Records for this task:
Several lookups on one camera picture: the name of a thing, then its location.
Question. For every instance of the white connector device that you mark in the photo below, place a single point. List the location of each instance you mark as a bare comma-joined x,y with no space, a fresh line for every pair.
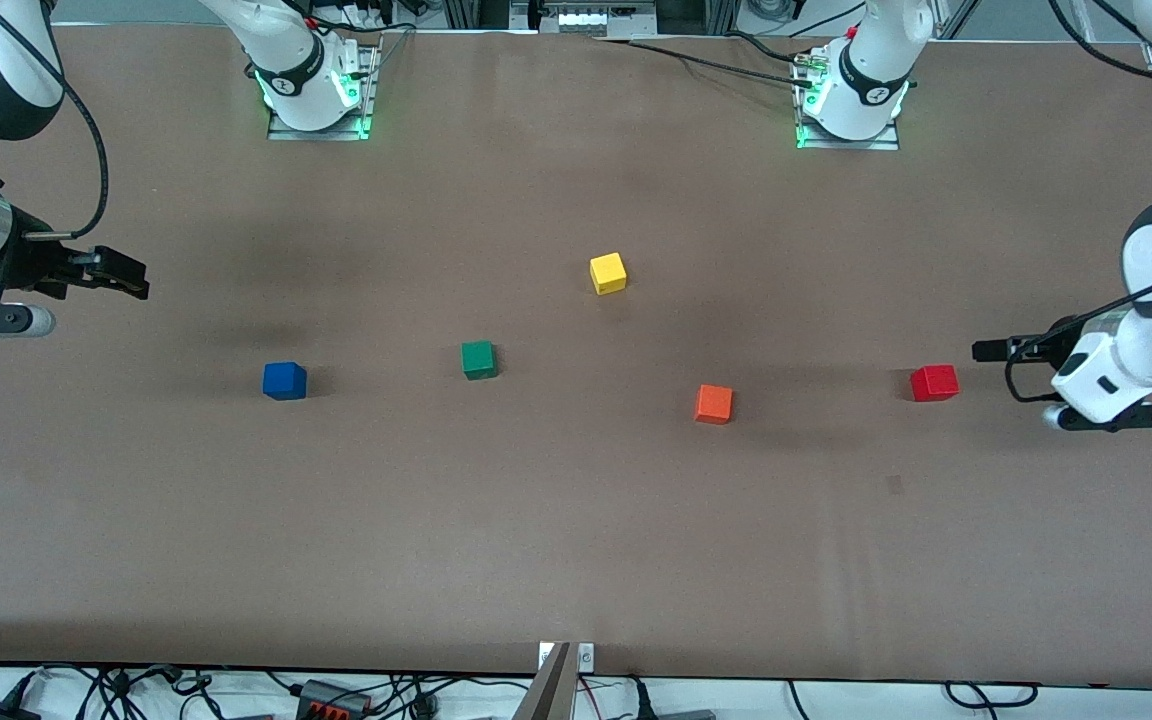
586,20

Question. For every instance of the brown table mat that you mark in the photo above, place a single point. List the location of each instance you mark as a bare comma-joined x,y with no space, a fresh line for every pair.
576,520

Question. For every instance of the orange wooden cube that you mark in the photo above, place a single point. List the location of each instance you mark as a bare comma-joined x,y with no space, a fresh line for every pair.
714,404

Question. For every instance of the black orange connector box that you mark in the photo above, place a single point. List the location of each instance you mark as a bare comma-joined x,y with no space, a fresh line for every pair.
331,698

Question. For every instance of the red wooden cube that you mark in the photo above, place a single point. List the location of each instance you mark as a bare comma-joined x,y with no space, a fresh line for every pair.
934,384

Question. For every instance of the green wooden cube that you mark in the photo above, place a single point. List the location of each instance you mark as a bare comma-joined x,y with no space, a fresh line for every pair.
478,361

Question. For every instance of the yellow wooden cube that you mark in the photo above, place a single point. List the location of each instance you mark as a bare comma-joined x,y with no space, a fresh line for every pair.
608,273

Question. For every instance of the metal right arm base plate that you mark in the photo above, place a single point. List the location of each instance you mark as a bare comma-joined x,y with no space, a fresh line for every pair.
316,135

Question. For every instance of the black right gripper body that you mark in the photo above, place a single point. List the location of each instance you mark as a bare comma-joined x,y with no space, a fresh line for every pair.
33,262

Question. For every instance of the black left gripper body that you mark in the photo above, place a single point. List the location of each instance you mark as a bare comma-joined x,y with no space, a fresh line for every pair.
1054,343

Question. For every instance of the grey camera stand pole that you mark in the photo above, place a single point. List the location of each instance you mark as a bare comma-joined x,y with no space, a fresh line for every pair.
548,695

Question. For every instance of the aluminium frame post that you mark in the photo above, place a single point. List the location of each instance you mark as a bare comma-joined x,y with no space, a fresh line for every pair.
724,12
471,12

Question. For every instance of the blue wooden cube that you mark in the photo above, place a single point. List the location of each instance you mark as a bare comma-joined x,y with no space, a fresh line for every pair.
284,382

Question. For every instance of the small white edge bracket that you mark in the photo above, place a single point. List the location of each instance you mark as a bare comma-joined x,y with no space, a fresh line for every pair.
586,656
545,652

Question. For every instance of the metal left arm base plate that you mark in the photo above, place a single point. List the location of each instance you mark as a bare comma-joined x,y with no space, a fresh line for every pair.
846,145

What you are asked to do: Exact copy, pictures removed: set down the whole listing above.

Output for this exercise:
Several lookups on one camera picture: the name of a thing, then its location.
Question. For every instance of the white connector device that you mark in the photo below, place a single point. List the location of each instance you mark as a bare comma-joined x,y with no space, a fresh line for every pair.
586,20

Question. For every instance of the brown table mat that you mark in the photo above, place a single point. List the location of each instance you mark as a bare comma-joined x,y with no space, a fresh line for every pair.
576,520

Question. For every instance of the orange wooden cube that you mark in the photo above, place a single point. List the location of each instance you mark as a bare comma-joined x,y with no space, a fresh line for every pair.
714,404

Question. For every instance of the black orange connector box that you mark in the photo above, place a single point. List the location of each instance you mark as a bare comma-joined x,y with no space, a fresh line for every pair.
331,698

Question. For every instance of the red wooden cube that you mark in the photo above, place a single point. List the location of each instance you mark as a bare comma-joined x,y with no space, a fresh line for every pair.
934,384

Question. For every instance of the green wooden cube that you mark in the photo above, place a single point. List the location of each instance you mark as a bare comma-joined x,y with no space, a fresh line for every pair.
478,361

Question. For every instance of the yellow wooden cube that you mark in the photo above, place a single point. List the location of each instance you mark as a bare comma-joined x,y with no space, a fresh line for every pair.
608,273

Question. For every instance of the metal right arm base plate that you mark in the photo above, place a single point. List the location of each instance you mark as a bare comma-joined x,y with no space, a fresh line for every pair.
316,135

Question. For every instance of the black right gripper body that you mark in the photo above, place a single point. List the location of each instance you mark as a bare comma-joined x,y with no space, a fresh line for every pair.
33,262

Question. For every instance of the black left gripper body that you mark in the photo above, place a single point. List the location of each instance you mark as a bare comma-joined x,y with no space, a fresh line for every pair.
1054,343

Question. For every instance of the grey camera stand pole that you mark in the photo above, place a single point. List the location of each instance you mark as a bare comma-joined x,y with no space, a fresh line for every pair.
548,695

Question. For every instance of the aluminium frame post that you mark in the photo above, place a single point. List the location of each instance you mark as a bare comma-joined x,y with no space, a fresh line for every pair.
724,12
471,12

Question. For every instance of the blue wooden cube that you mark in the photo above, place a single point. List the location of each instance you mark as a bare comma-joined x,y with no space, a fresh line for every pair.
284,382

Question. For every instance of the small white edge bracket that you mark in the photo above, place a single point. List the location of each instance you mark as a bare comma-joined x,y with no space, a fresh line for every pair.
586,656
545,652

Question. For every instance of the metal left arm base plate that you mark in the photo above, place a single point. List the location of each instance you mark as a bare comma-joined x,y with no space, a fresh line for every pair.
846,145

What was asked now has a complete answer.